> **Exercise requirements**: In the entries below, spot each line with the word "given" and copy it.

+++ Data for this exercise +++

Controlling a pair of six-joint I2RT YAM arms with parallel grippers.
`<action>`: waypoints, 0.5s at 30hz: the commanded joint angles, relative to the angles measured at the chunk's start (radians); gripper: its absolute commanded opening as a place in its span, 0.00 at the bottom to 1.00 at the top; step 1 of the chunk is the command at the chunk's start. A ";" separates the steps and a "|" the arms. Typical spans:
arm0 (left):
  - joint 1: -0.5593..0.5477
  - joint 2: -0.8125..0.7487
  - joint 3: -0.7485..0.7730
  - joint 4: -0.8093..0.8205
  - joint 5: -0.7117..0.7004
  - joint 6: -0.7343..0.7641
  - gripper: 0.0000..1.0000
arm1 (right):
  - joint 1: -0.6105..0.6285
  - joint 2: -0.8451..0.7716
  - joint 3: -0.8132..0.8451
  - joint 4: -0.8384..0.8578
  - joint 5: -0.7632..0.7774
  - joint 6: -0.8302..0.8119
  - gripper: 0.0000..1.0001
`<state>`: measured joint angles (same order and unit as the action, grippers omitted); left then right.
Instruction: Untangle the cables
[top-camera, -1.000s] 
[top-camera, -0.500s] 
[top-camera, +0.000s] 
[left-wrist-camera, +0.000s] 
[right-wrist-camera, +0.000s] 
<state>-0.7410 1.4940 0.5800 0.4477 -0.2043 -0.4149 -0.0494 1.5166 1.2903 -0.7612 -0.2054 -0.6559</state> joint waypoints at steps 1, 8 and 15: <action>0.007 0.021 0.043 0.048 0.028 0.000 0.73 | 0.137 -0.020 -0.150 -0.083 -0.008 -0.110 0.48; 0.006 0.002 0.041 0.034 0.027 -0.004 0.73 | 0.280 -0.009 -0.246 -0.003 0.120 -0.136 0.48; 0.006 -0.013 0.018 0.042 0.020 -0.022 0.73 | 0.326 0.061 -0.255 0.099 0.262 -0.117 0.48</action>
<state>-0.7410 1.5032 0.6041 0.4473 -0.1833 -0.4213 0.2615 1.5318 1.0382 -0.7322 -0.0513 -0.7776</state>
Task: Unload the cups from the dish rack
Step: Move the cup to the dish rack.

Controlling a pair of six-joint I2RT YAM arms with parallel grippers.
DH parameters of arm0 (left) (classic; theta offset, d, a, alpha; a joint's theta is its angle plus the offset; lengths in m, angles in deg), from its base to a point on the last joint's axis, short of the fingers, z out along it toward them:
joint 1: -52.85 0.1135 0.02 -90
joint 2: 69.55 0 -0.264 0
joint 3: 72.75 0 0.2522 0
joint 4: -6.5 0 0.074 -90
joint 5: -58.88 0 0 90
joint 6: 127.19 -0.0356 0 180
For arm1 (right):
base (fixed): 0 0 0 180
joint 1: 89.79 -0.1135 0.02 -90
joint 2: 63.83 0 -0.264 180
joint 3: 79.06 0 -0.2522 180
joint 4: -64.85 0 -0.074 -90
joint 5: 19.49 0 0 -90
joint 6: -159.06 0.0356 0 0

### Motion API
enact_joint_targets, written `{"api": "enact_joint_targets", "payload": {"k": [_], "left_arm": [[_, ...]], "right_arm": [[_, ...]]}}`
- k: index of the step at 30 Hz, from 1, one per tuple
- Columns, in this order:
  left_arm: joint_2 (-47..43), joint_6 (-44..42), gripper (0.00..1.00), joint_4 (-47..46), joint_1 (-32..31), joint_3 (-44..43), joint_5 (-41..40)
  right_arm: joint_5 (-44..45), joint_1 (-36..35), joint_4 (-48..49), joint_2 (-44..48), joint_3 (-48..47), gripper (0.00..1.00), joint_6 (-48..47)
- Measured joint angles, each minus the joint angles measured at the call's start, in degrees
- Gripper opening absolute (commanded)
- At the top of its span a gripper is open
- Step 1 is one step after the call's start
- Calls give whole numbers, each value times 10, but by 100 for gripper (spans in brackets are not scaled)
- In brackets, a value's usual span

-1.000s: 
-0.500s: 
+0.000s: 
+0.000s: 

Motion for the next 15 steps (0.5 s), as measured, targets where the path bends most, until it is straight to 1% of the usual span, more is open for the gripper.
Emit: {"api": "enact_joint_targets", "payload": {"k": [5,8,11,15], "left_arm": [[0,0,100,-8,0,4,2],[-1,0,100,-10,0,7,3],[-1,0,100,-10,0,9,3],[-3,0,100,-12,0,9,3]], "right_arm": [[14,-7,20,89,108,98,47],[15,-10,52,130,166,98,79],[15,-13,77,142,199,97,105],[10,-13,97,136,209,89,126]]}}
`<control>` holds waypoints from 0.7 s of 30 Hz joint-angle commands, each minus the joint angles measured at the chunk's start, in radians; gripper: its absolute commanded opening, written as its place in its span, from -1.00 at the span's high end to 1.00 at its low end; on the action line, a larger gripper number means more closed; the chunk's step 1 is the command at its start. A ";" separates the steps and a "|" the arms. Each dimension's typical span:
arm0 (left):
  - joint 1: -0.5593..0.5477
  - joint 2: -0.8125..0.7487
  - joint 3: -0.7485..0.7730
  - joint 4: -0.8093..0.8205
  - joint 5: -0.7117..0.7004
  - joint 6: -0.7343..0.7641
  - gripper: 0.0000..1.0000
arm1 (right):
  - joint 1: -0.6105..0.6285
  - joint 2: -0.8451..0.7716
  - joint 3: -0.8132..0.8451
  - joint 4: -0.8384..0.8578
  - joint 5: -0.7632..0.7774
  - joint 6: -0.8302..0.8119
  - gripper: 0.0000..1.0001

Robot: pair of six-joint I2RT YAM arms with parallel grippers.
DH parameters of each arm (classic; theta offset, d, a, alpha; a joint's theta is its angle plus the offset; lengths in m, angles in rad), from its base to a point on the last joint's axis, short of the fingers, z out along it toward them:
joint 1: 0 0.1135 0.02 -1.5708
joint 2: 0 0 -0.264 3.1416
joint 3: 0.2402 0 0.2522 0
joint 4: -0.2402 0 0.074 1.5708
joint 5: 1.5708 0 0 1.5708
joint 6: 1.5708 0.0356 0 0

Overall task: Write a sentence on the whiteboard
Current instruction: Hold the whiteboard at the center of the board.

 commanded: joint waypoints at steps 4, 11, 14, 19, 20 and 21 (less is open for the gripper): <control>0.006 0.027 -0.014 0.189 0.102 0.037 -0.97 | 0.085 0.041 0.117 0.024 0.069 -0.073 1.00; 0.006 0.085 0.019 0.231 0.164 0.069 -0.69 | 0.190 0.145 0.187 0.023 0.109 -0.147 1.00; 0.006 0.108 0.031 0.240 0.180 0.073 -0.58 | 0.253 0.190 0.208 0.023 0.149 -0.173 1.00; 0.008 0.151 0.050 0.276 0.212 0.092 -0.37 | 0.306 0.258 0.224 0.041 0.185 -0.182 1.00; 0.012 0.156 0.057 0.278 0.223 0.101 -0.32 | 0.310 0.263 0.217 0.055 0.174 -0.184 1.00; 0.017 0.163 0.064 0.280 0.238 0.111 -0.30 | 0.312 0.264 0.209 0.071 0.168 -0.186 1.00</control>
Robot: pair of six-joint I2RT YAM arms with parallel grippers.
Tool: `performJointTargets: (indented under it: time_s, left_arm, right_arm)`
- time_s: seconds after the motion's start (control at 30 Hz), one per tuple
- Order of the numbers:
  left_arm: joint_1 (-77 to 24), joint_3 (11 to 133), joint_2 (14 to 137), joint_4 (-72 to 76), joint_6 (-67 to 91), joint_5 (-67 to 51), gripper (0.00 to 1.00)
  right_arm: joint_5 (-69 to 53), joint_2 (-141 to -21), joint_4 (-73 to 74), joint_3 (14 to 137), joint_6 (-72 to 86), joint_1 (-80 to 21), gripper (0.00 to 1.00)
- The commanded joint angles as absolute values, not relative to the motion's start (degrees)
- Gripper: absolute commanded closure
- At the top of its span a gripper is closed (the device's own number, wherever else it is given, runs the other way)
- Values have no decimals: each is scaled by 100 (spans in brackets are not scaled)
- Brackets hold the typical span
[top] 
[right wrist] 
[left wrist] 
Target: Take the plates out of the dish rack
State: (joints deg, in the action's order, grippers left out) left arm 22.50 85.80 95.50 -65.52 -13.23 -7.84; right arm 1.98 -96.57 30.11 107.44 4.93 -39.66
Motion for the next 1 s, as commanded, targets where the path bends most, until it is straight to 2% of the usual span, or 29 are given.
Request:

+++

> **Worked solution**:
- At the top of its span a gripper is closed (the device's own number, wherever else it is given, runs the other way)
Motion for the next 1 s, as commanded, targets where the path bends most, until it is straight to 2% of the usual span, or 29 are given.

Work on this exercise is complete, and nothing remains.